Das Hilfswerk für die Kinder der Landstrasse (literally: "the aid organization for the children of the country road"), more commonly known as Kinder der Landstrasse, was a project implemented by the Swiss foundation Pro Juventute from 1926 to 1973. The project aimed to assimilate the itinerant Yenish people in Switzerland by institutionalizing the parents and forcibly removing their children and placing them in orphanages or foster homes. Approximately 590 children were affected by this program.

== History ==
In 1926, Pro Juventute, with the support of federal authorities and official institutions, initiated a systematic process of separating Yenish children from their families and relocating them to foster homes, psychiatric hospitals, and even prisons.
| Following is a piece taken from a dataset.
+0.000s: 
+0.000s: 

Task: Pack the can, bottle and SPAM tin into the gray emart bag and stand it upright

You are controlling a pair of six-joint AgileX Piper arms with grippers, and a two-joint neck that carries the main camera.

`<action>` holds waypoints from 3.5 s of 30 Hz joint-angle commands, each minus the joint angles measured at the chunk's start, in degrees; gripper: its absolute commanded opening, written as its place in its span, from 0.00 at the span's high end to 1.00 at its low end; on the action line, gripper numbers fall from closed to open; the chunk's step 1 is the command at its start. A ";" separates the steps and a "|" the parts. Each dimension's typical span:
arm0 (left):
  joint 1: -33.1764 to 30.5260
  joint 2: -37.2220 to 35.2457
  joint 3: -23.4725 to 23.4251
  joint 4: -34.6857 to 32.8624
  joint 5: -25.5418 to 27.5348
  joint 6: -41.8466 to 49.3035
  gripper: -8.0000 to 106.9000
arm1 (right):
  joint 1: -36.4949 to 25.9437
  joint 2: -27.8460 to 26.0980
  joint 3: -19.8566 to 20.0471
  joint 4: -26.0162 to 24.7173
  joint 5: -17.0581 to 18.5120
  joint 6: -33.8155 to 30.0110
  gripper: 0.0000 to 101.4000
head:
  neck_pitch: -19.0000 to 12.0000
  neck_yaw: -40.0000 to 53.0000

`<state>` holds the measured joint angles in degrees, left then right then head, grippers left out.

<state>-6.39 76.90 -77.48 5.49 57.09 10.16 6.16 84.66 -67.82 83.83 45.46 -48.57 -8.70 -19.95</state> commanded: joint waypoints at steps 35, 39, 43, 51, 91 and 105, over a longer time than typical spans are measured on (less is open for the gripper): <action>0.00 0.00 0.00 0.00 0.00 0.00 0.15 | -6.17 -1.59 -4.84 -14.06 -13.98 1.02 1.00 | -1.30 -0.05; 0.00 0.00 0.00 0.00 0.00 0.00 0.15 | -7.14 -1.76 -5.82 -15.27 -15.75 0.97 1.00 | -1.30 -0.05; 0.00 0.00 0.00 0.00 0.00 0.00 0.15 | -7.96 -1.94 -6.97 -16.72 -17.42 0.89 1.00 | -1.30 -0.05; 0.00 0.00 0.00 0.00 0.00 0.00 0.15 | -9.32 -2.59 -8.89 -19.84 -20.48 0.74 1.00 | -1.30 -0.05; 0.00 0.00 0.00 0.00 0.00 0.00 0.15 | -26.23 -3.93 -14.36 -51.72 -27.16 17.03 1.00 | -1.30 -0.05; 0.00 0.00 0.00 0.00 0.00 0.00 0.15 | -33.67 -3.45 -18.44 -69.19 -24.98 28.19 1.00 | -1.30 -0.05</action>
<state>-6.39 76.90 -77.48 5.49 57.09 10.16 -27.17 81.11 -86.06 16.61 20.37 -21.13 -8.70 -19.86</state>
This practice, referred to as "re-education", aimed to establish a sedentary lifestyle among Yenish families, particularly the younger generation. These activities continued for 47 years until they were brought to an end in 1973, largely due to media support and public outcry.

The Swiss Civil Code of 1912 served as the legal basis for the forced separation of families and children. It allowed officials to remove custody from parents in cases of neglect or abuse. However, the provision for oversight of authorities' actions was rarely enforced. The mere fact that the children belonged to a traveling (Yenish) family was considered sufficient reason for their removal.
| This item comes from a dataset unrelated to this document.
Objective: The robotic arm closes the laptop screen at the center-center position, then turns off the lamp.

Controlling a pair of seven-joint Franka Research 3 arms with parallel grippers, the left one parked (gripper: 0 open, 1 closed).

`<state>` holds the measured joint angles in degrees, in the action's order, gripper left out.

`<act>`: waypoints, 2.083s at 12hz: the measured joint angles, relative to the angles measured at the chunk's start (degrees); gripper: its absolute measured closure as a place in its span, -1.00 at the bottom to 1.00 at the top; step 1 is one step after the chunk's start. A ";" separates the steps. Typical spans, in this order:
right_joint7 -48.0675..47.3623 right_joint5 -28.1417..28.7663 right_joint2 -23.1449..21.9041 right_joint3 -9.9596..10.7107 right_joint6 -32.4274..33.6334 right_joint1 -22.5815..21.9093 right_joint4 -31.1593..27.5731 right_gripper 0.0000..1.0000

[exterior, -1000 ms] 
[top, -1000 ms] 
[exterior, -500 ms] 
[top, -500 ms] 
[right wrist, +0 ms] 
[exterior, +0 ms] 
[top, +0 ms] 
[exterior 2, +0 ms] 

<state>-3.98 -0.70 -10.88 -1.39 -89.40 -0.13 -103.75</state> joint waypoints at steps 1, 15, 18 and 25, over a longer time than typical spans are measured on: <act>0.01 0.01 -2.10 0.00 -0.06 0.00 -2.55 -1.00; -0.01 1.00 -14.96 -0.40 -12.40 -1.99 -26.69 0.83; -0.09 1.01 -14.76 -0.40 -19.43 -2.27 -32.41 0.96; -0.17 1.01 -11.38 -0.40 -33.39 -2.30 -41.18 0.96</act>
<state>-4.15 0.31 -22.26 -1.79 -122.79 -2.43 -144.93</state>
The foundation used generic psychiatric reports as a professional justification for their actions, granting them complete control over the wards. The decision-makers relied on the unfounded belief that family socialization was harmful, categorizing Yenish families as socially damaging and inherently asocial due to their traveling lifestyle. These erroneous assumptions were rooted in discredited hereditary biological notions, which viewed the Yenish people as "genetically asocial" and a threat to the settled majority population.

Consequently, the foundation aimed to remove children from both traveling and sedentary Yenish families, regardless of the parents' actual lifestyle. The decisive criterion for child removal was their affiliation with a socially marginalized group, such as tinkers, basket makers, scissor sharpeners, or beggars. In some cases, children were separated from their mothers immediately after birth. The children were placed in homes, occasionally with foreign families, as well as in psychiatric hospitals and prisons. They were also forced into child labor on farms. Contacts between children and parents were systematically prevented, and sometimes the term "charity ward" was changed to conceal the children's true status from their relatives. Child abuse was justified as an educational measure for work. The 1930s and 1940s witnessed a peak in child removals, with over 200 Yenish children under the control of the foundation.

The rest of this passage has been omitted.